▸ **TASK DETAILS**
Would you output all the lines below precisely as they stand, leaving each picture out?

▸ **RECORDED INFORMATION**
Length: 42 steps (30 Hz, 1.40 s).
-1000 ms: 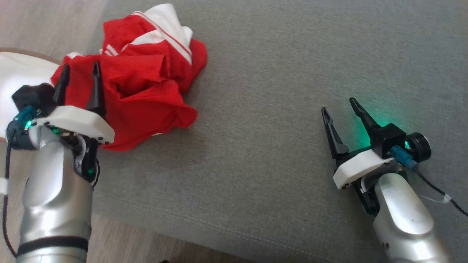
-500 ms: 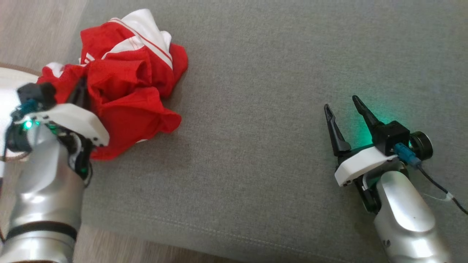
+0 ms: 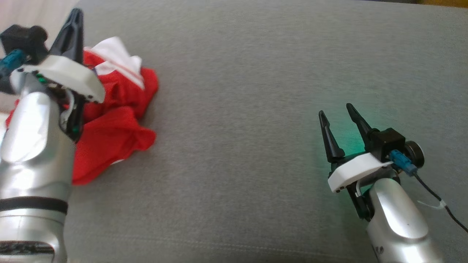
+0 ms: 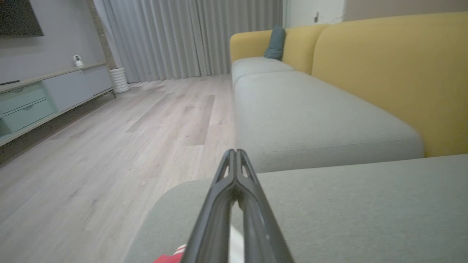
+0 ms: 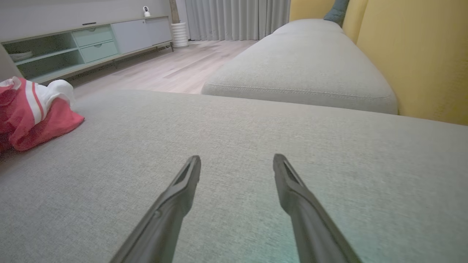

▸ **REPLY**
Length: 42 steps (30 Hz, 1.40 s).
-1000 ms: 
-500 ms: 
+0 ms: 
+0 ms: 
+0 ms: 

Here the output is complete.